A faithful transcript of all the lines below, with no pictures, is the goal here.

Data excerpts
*** Block opens ***

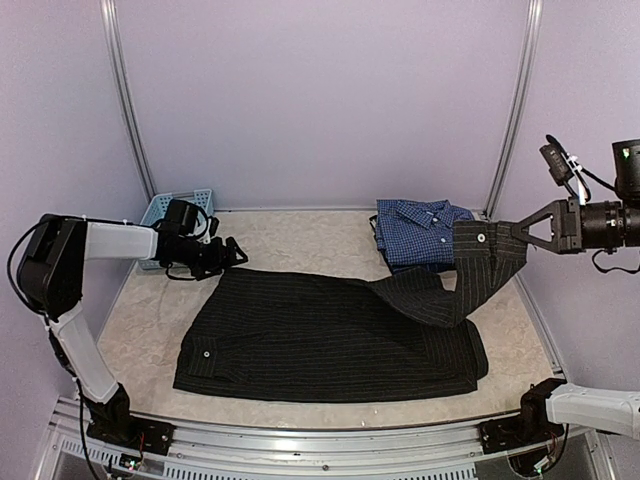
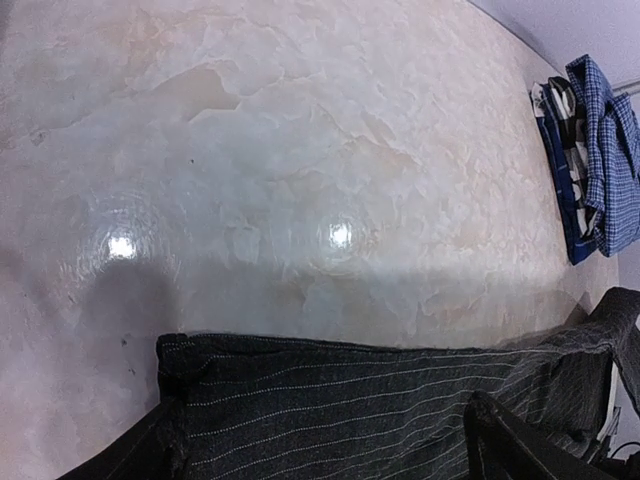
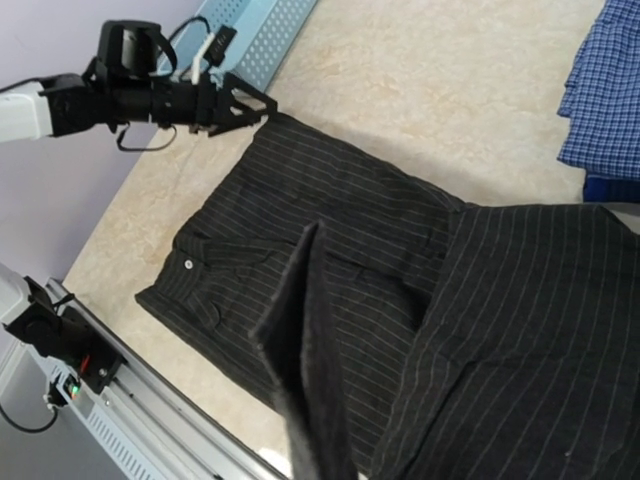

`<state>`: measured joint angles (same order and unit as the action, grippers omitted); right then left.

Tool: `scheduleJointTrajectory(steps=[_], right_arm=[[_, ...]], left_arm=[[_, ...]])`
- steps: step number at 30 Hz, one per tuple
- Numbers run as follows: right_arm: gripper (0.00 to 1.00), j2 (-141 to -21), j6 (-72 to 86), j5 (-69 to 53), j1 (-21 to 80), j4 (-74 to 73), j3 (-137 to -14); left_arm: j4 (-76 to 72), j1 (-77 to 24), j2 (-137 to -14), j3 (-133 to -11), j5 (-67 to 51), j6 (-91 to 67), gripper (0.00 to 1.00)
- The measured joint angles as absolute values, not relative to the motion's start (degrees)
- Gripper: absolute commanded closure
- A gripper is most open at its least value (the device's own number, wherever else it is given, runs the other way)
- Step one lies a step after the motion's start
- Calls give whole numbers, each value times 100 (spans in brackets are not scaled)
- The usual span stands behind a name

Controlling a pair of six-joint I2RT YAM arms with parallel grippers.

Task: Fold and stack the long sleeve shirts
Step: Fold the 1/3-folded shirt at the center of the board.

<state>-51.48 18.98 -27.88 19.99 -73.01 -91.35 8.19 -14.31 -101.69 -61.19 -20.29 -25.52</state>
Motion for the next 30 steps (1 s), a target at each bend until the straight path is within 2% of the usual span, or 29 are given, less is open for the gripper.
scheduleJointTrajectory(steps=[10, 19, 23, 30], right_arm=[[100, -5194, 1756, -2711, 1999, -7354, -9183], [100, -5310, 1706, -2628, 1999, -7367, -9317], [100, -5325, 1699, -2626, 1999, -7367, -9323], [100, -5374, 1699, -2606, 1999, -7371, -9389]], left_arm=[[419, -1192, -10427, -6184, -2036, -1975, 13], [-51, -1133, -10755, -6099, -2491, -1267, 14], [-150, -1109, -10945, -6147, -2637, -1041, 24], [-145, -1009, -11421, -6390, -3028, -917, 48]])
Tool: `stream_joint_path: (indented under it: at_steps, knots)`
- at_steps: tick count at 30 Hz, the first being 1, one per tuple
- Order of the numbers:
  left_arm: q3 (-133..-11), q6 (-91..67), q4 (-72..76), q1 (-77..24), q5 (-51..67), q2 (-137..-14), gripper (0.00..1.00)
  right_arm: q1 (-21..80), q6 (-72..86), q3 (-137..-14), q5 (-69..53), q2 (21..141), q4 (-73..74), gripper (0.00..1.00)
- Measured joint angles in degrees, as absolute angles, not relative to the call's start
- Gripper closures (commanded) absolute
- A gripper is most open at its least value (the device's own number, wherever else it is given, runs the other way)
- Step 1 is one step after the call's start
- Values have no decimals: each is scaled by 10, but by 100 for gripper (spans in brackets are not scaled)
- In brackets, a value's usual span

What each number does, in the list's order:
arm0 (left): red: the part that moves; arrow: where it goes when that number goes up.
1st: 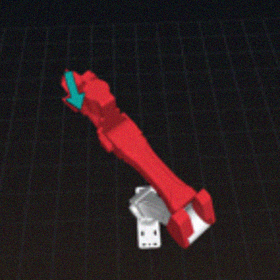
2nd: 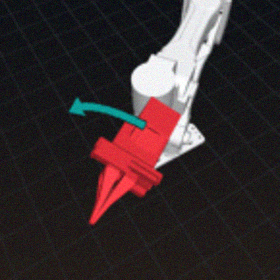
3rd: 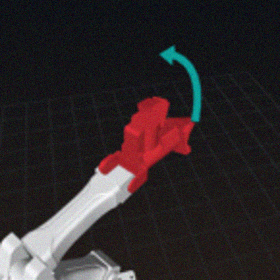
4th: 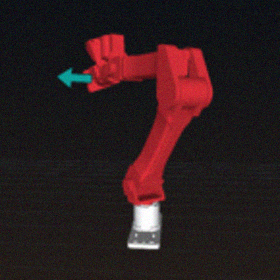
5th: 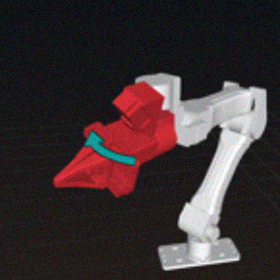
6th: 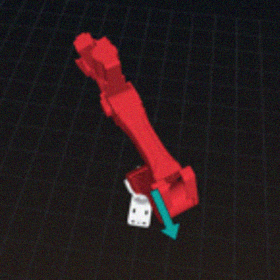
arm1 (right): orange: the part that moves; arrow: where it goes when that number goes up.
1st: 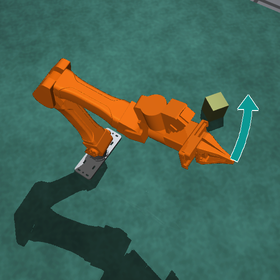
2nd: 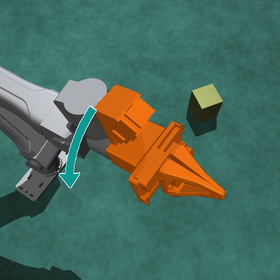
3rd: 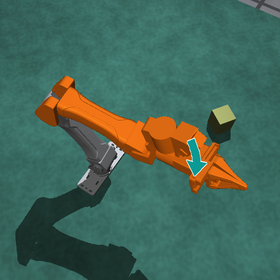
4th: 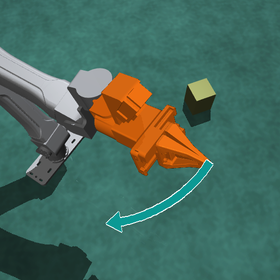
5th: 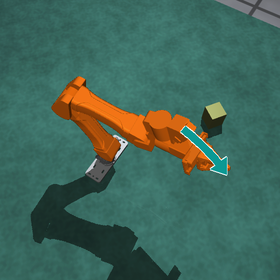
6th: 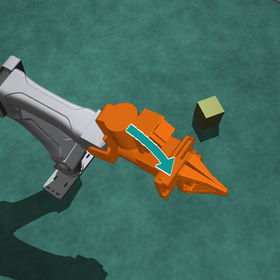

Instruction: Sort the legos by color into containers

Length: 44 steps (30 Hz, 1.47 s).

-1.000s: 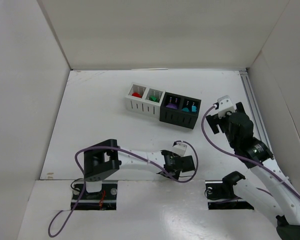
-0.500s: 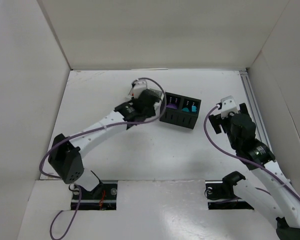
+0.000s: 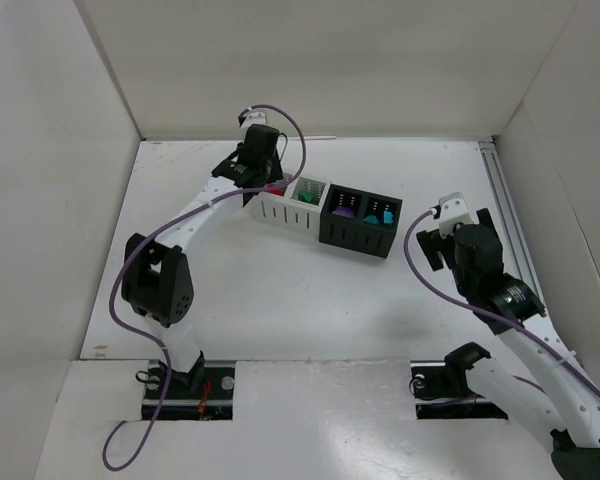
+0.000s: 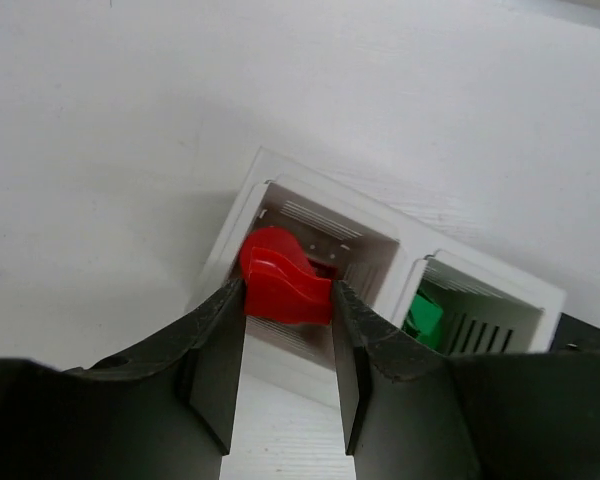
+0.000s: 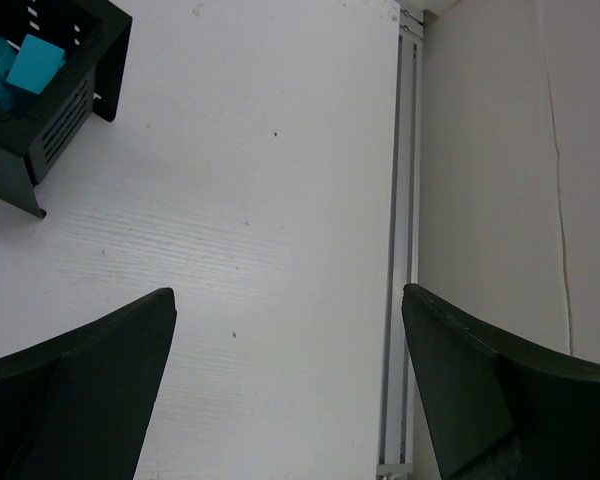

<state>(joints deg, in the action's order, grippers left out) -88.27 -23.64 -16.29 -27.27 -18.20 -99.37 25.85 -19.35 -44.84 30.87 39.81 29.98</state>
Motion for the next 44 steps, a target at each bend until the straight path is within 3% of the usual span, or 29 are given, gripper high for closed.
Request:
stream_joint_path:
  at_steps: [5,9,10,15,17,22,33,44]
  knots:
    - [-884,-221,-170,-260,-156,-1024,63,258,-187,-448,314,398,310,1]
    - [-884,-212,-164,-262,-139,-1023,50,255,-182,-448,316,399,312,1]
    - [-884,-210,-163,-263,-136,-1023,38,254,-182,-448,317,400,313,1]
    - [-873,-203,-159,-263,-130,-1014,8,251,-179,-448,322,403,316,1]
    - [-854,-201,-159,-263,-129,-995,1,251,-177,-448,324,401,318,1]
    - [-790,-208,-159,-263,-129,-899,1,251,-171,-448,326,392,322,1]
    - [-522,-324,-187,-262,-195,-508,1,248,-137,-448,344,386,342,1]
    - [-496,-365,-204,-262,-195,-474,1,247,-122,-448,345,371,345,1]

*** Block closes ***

**TASK SOLUTION:**
`<state>`: measured joint angles (same order and unit as the action, grippers omitted); right then left.

Tool: `scheduleJointTrajectory(steps=[_], right_arm=[[_, ...]], left_arm=[[_, ...]])`
- steps: step number at 30 Hz, one per tuple
- Numbers run as follows: right_arm: gripper (0.00 to 1.00), j2 (-141 to -21), j6 (-72 to 86), j5 (-69 to 53), j1 (-21 to 80), j4 (-74 to 73), j3 (-137 to -14); left_arm: j4 (-76 to 72), j1 (-77 to 24), j2 (-137 to -14), j3 (-133 to -11), j5 (-67 to 51), j6 (-91 to 67), gripper (0.00 to 1.00)
- The measured joint angles as absolute values, not relative to the motion's start (degrees)
- Gripper: absolute commanded closure
- A gripper is most open at its least value (the device's own number, wherever else it is given, runs the other way)
- Step one lies a step after the motion's start
- Calls give whole numbers, each value times 100 (spans in brackets are not scaled)
- The usual span stands behind a name

Controlling a pair of six-joint I2RT YAM arms with parallel grippers.

Task: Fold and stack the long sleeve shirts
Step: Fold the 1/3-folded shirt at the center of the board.

<state>-51.48 18.98 -27.88 19.99 -73.01 -91.35 8.19 -14.31 -101.69 -61.19 -20.29 -25.52</state>
Motion for the next 30 steps (1 s), a target at each bend until the straight path is within 2% of the usual span, or 29 are given, less is open for the gripper.
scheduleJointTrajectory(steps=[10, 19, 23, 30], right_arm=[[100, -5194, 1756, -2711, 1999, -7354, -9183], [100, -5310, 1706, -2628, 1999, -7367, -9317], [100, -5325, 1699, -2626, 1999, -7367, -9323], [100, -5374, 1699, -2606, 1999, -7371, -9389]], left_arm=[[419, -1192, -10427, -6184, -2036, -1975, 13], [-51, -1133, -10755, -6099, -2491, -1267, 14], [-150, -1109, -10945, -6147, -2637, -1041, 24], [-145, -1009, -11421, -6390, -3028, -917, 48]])
Tool: `stream_joint_path: (indented under it: at_steps, knots)`
- at_steps: tick count at 30 Hz, the first being 1, one per tuple
- Order of the numbers:
  left_arm: q3 (-133..-11), q6 (-91..67), q4 (-72..76), q1 (-77..24), q5 (-51..67), q2 (-137..-14), gripper (0.00..1.00)
  right_arm: q1 (-21..80), q6 (-72..86), q3 (-137..-14), q5 (-69..53), q2 (21..141), q4 (-73..74), gripper (0.00..1.00)
- Measured joint angles in degrees, as absolute angles, not relative to the call's start
- Gripper closures (commanded) absolute
- A gripper is most open at its least value (the device's own number, wherever else it is given, runs the other way)
- Step 1 is one step after the call's start
- Values have no decimals: each is scaled by 10, but by 100 for gripper (spans in brackets are not scaled)
- In brackets, a value's usual span

What each number does, in the list's order:
arm0 (left): red: the part that moves; arrow: where it goes when that number goes up.
1st: 
2nd: 
3rd: 
4th: 
5th: 
6th: 
arm1 (right): orange: the part that moves; arrow: where it goes when that number goes up.
1st: 
2nd: 
3rd: 
4th: 
5th: 
6th: 

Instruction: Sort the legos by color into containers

Length: 44 steps (30 Hz, 1.47 s).

-1.000s: 
-0.500s: 
+0.000s: 
+0.000s: 
+0.000s: 

<state>(joints deg, in the action's order, grippers left out) -88.27 -23.64 -16.29 -27.27 -18.20 -99.37 25.85 -19.35 -44.84 30.87 39.81 29.98</state>
Motion for the next 44 steps, a target at each bend until the straight path is within 3% of the usual span, or 29 are given, gripper high for closed.
Request:
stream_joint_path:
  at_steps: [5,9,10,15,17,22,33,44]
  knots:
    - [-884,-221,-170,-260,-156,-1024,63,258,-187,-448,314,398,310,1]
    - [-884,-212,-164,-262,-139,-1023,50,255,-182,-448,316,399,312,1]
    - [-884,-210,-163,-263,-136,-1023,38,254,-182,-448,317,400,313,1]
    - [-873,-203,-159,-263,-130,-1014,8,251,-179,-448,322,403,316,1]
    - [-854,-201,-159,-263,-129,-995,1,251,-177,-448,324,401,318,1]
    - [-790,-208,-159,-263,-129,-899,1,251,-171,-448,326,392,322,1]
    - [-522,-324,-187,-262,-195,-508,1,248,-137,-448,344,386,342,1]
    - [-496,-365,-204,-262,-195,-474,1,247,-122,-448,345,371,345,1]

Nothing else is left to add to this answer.